Notably, Alligood and Brunell were actually stationed together at the U.S. Army Medical Materiel Center – Europe back in Brunell's early days as 68H. Alligood paints a picture of his friend as a natural leader and organizer; an asset to every endeavor. To wit, he points out that Brunell was deployed to Afghanistan as the first sergeant of an air medevac company despite not being a traditional Combat Medic Specialist. The end results were, according to Alligood, predictably exemplary.
"He performed flawlessly," says Alligood, who's known Brunell for 20 years. "He earned the trust and respect of his highly skeptical commander and Soldiers, and took a unit that had a high percentage of disciplinary issues and turned it around into an effective and cohesive unit."

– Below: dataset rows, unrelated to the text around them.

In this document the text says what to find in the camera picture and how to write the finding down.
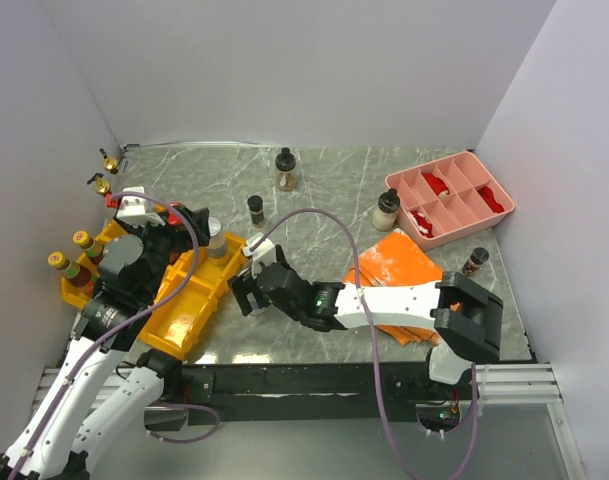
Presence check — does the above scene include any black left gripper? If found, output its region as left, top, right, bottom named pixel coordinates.
left=115, top=202, right=209, bottom=299

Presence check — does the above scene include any blue-label clear jar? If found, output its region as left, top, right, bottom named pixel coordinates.
left=206, top=216, right=230, bottom=266

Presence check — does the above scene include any tall oil bottle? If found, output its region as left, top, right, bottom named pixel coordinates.
left=86, top=173, right=113, bottom=200
left=99, top=148, right=121, bottom=175

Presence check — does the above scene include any green-label sauce bottle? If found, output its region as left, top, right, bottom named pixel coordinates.
left=48, top=251, right=96, bottom=295
left=73, top=230, right=104, bottom=265

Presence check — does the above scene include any white-lid jar edge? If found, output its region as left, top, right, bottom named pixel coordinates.
left=247, top=294, right=267, bottom=316

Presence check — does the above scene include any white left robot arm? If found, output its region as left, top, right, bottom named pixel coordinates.
left=0, top=197, right=210, bottom=479

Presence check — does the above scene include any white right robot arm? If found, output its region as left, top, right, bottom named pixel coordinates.
left=229, top=263, right=503, bottom=398

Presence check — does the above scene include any yellow compartment bin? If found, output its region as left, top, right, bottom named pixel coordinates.
left=59, top=221, right=246, bottom=361

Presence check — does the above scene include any black-cap spice shaker back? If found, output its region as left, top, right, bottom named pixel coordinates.
left=247, top=195, right=265, bottom=228

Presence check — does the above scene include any black-lid jar brown powder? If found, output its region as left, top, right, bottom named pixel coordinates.
left=274, top=147, right=297, bottom=192

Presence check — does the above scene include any orange tie-dye cloth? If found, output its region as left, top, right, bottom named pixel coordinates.
left=343, top=228, right=444, bottom=346

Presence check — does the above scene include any black-lid jar white powder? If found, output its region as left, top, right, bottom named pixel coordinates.
left=372, top=188, right=401, bottom=231

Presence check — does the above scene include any red sock in tray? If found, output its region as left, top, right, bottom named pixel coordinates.
left=410, top=210, right=434, bottom=239

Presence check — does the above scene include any red sock middle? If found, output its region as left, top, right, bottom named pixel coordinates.
left=422, top=173, right=450, bottom=198

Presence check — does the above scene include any pink compartment tray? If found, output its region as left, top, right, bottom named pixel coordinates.
left=385, top=151, right=515, bottom=251

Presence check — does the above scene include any spice shaker near right edge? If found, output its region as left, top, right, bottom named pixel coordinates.
left=461, top=247, right=490, bottom=277

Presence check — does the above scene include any red sock right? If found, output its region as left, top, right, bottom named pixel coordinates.
left=477, top=186, right=505, bottom=214

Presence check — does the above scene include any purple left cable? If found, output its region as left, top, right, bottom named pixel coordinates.
left=5, top=191, right=221, bottom=480

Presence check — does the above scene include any purple cable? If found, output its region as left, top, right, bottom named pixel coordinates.
left=248, top=207, right=480, bottom=480
left=5, top=191, right=221, bottom=480

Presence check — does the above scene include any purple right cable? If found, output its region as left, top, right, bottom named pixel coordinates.
left=248, top=207, right=480, bottom=480

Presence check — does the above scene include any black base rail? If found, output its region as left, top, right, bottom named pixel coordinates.
left=161, top=362, right=472, bottom=422

For Brunell, it's all part of the job: the busy schedule, the shifting demands, the long hours. He's come a long way since eastern New York, he likes to say. And so while stepping into his new role at USAMRDC will put him slightly closer to his home state, he still plans to tackle the position with all the fervor of a man in a brand new place – one eager to make an impression. After all, those are the stakes – and even better for Brunell, that's the game he plays best.
"MRDC is a special organization," he says. "I can't wait to be able to represent all these hardworking individuals – not just the Soldiers, but the scientists and researchers – all the people helping to ensure we succeed on the future battlefield. It's a huge honor and a huge responsibility."